Factors influencing serum neopterin and beta 2-microglobulin levels in a healthy diverse population.

Sera and questionnaire data from a population-based random sample of healthy adults was used to evaluate factors influencing neopterin and beta 2-microglobulin (beta 2m) values. Both neopterin and beta 2m levels increased with age and were higher among white than blacks (mean values for whites and blacks: neopterin, 5.06 vs 4.49 nmol/L; beta 2m, 1.36 vs 1.28 mg/L). Gender differences were noted for beta 2m but not neopterin values (beta 2m males vs females: 1.37 vs 1.29 mg/L).
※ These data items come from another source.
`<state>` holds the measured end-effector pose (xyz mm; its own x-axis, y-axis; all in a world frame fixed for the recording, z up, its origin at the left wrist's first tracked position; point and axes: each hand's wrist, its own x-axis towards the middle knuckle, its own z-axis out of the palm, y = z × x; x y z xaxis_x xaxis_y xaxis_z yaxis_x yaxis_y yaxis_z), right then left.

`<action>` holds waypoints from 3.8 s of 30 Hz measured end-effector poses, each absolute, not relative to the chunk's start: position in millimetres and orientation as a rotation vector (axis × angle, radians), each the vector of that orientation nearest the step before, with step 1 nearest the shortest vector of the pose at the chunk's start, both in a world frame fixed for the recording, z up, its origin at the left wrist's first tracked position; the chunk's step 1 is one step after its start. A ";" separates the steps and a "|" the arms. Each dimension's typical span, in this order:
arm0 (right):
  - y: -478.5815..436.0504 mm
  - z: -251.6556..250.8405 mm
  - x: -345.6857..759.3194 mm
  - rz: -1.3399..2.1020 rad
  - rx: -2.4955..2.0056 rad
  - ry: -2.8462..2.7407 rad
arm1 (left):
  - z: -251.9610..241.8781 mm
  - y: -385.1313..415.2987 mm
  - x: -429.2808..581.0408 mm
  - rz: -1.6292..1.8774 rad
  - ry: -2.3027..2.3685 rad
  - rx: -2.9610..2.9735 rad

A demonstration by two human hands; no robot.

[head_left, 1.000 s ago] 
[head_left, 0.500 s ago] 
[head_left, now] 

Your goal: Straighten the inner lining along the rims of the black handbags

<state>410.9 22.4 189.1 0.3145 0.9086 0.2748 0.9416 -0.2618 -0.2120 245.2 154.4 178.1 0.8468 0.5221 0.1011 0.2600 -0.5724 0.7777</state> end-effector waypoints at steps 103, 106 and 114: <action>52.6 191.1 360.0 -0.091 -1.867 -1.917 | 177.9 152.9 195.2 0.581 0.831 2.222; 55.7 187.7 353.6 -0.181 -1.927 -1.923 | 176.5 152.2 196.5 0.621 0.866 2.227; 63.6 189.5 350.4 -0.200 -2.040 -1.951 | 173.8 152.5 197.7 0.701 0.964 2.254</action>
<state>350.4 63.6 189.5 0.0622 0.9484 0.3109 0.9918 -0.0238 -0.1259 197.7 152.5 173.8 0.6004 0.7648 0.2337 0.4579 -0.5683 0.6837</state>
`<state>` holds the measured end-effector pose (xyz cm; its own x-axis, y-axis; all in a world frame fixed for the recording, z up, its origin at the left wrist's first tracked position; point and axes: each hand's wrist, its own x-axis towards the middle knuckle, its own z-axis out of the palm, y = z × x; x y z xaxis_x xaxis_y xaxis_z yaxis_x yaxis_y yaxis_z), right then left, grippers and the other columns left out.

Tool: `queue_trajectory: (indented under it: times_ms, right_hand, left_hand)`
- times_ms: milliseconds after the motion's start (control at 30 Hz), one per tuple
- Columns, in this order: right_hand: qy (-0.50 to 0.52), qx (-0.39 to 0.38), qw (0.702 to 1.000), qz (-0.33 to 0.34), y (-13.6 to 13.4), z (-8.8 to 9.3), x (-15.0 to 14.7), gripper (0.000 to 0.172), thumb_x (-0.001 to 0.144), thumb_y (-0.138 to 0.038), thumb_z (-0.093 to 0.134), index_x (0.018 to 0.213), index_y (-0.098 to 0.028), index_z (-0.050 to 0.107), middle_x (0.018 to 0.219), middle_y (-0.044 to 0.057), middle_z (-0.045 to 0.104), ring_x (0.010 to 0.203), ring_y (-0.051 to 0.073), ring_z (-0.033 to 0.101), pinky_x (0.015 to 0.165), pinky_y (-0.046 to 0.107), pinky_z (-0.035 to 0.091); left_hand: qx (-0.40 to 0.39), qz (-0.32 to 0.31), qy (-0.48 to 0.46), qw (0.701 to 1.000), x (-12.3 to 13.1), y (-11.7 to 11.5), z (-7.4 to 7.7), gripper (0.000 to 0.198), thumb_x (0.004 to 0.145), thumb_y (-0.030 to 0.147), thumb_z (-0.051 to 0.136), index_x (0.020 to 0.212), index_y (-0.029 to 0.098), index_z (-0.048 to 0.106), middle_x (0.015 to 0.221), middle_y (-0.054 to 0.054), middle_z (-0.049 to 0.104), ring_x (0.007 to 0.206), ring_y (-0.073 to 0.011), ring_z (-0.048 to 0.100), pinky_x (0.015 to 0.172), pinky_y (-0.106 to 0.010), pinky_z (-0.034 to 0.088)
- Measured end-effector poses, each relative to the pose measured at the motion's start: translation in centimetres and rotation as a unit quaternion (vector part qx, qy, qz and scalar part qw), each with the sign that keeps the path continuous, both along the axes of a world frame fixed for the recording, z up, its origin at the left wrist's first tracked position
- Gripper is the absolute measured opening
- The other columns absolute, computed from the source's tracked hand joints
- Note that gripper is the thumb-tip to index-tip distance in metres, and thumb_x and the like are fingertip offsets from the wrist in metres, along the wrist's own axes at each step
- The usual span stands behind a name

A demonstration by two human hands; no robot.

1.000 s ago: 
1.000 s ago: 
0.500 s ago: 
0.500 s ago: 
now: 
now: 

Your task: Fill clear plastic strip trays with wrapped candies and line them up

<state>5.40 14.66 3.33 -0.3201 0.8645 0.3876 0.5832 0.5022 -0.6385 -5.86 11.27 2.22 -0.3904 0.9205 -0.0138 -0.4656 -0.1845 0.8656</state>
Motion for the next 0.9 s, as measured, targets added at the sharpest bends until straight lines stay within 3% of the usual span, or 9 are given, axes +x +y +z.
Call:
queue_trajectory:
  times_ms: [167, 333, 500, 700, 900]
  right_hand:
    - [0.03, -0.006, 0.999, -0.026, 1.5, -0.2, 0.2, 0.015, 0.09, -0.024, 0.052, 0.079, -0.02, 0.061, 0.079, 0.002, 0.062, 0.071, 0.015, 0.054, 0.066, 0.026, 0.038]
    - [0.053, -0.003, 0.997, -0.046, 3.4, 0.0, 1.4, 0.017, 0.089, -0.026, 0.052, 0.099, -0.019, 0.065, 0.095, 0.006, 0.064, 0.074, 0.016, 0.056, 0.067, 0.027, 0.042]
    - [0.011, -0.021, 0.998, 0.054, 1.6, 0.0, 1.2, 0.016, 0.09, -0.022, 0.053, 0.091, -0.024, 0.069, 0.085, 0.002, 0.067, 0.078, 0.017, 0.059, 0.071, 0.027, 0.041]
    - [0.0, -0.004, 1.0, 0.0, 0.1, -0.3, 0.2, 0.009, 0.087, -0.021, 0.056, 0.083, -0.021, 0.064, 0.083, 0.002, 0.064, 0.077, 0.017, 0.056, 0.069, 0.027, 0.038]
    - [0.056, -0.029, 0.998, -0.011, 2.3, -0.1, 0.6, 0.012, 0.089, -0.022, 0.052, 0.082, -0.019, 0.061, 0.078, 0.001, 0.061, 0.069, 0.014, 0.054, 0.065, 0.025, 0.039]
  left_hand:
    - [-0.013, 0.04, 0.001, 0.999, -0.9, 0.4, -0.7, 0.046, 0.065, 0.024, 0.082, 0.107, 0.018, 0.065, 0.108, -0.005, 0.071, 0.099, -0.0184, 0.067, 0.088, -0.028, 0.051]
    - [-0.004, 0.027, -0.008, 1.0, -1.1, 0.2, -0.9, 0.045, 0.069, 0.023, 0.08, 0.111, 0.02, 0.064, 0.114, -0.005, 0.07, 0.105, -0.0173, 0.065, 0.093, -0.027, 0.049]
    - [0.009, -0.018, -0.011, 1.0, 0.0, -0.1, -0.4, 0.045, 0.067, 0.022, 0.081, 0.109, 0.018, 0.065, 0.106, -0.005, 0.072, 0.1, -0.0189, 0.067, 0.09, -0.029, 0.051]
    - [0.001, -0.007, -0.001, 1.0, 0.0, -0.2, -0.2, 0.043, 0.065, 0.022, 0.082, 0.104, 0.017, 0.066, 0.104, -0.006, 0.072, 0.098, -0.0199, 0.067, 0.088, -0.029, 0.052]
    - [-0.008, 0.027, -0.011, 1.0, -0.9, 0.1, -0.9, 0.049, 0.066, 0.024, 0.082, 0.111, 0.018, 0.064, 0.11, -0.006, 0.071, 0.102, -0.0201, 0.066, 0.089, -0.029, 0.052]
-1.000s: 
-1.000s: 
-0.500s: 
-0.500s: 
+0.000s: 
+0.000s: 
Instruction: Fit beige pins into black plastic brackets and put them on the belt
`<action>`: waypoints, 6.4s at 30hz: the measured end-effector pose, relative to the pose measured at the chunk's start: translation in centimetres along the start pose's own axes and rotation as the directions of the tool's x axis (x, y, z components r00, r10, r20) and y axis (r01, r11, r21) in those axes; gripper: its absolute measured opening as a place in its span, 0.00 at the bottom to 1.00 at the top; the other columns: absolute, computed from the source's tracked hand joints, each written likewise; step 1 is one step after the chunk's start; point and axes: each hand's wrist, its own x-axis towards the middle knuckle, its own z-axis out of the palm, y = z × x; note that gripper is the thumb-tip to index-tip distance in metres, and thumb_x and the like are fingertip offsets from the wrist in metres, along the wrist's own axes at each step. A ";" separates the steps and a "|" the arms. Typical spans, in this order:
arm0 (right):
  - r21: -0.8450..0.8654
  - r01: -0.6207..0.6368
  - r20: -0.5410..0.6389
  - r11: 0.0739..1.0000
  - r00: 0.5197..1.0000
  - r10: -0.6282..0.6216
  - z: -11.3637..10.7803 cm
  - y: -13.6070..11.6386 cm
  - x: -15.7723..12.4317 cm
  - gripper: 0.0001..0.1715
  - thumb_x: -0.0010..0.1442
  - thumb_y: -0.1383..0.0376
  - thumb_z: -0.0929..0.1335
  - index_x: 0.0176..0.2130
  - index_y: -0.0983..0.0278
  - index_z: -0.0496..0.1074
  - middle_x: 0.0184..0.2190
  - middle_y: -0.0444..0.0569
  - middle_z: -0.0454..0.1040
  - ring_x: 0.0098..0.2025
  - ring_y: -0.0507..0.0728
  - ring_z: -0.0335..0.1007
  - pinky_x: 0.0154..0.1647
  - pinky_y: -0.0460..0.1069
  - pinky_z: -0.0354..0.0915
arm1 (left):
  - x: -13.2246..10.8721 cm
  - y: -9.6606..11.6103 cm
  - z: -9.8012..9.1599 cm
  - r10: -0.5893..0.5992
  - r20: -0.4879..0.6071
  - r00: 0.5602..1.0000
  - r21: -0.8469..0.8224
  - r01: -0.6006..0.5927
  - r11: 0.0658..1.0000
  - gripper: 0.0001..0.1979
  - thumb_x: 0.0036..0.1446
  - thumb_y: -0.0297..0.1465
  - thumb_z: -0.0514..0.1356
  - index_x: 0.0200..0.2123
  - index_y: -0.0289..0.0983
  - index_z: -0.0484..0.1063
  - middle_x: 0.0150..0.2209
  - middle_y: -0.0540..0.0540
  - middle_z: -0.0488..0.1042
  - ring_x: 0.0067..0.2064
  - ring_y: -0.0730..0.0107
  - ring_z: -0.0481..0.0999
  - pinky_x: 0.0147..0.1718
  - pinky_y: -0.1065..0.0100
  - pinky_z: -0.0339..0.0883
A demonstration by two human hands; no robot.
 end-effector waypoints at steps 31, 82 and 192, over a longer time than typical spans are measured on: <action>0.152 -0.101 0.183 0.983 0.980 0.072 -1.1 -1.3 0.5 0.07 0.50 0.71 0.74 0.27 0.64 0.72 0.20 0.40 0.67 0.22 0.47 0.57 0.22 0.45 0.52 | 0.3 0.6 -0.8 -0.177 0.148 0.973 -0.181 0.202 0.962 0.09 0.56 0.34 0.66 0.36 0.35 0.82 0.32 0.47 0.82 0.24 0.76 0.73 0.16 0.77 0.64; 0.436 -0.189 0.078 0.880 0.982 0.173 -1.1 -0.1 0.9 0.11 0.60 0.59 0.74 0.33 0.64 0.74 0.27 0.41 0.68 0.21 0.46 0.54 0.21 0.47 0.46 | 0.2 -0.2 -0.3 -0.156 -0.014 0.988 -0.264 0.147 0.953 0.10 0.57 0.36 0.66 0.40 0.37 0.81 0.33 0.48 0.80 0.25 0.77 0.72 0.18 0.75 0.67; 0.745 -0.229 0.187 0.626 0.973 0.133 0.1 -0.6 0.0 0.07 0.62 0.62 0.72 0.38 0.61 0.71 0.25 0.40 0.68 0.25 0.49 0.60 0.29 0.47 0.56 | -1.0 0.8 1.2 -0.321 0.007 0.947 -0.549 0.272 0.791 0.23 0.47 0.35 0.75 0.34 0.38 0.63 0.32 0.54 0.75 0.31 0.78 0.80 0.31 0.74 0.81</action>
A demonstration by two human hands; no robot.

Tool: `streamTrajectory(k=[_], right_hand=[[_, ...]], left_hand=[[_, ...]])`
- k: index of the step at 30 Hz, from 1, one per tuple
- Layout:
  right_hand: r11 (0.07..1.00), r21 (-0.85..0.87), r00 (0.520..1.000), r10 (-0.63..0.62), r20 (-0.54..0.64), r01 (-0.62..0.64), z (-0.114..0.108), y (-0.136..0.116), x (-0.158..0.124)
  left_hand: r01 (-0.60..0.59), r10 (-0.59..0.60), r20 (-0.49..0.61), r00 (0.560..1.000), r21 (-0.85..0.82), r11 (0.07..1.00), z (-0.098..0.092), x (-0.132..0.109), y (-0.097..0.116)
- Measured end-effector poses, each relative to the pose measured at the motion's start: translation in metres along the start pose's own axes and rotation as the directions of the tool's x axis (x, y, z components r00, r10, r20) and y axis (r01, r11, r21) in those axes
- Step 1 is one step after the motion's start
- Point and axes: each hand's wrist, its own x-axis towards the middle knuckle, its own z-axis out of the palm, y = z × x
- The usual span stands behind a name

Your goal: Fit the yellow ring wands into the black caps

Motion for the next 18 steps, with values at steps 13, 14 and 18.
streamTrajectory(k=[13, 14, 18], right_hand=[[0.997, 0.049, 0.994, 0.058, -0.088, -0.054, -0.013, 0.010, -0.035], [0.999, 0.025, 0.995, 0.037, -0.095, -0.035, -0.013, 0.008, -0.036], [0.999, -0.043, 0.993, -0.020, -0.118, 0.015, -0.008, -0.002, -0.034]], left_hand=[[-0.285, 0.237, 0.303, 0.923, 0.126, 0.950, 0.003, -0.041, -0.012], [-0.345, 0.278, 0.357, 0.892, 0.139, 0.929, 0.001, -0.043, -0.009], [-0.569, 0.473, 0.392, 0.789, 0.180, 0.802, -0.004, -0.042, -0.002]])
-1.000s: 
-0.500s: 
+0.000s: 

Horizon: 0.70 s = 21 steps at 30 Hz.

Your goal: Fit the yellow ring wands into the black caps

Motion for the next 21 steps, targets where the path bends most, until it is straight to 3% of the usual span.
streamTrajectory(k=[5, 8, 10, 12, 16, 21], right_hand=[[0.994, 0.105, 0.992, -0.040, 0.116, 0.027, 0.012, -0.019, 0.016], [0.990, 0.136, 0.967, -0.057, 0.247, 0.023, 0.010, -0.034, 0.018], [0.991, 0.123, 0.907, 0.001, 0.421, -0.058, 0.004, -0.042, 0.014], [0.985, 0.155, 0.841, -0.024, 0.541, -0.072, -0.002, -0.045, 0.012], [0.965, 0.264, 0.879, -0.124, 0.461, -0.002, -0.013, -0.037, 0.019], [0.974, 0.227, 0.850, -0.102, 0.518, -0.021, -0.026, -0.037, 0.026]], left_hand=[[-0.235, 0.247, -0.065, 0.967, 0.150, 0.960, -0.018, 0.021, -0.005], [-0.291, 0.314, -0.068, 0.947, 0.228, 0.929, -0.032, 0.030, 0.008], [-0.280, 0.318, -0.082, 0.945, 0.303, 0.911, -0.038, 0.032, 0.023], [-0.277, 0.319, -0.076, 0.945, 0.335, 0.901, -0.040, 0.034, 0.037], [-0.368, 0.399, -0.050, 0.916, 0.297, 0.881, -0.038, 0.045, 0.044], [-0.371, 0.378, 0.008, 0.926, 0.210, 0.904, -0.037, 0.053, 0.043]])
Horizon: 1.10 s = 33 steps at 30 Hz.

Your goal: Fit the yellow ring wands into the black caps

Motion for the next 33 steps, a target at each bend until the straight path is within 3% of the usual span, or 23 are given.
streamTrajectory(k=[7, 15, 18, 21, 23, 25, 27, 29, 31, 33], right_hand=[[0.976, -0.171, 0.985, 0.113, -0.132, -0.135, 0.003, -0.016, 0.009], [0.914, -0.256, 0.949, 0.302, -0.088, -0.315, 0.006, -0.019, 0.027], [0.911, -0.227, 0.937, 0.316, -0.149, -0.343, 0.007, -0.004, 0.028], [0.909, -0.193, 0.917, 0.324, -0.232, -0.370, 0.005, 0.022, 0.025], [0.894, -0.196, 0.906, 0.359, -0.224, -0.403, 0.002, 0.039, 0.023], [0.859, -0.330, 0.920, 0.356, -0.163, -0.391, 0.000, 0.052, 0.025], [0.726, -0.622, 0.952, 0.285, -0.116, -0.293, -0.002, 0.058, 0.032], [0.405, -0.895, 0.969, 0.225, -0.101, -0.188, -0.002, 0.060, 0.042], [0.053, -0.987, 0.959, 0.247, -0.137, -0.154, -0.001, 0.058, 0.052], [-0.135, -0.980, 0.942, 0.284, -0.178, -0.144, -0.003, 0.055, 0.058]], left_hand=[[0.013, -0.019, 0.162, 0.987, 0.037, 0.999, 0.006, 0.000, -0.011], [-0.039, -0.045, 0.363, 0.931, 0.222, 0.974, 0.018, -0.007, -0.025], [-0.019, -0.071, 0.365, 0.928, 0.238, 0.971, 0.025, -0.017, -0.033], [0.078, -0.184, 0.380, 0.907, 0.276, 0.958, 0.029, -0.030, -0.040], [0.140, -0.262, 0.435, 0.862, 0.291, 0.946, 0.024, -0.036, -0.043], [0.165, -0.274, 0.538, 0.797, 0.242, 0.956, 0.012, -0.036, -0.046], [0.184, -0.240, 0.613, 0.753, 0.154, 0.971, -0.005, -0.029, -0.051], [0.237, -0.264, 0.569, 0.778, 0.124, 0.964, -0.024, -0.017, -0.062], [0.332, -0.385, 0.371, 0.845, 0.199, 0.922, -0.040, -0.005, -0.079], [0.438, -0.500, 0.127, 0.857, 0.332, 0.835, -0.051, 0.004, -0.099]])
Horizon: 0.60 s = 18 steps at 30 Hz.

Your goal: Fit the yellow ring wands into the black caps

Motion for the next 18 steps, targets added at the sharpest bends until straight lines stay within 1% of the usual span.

Neopterin values were lower among current smokers than among nonsmokers (4.32 vs 5.16 nmol/L) and were higher among users of antihistamines (5.46 among users vs 4.65 nmol/L among nonusers). Neopterin and beta 2m were correlated in this healthy adult population (adjusted r = 0.53, P = 0.001), yet no other interrelationships with numerous biologic markers except between beta 2m and serum-soluble interleukin-2 receptor levels (adjusted r = .41, P = 0.05) were observed. These findings provide important baseline information to consider before planning or evaluating studies utilizing neopterin or beta 2m levels.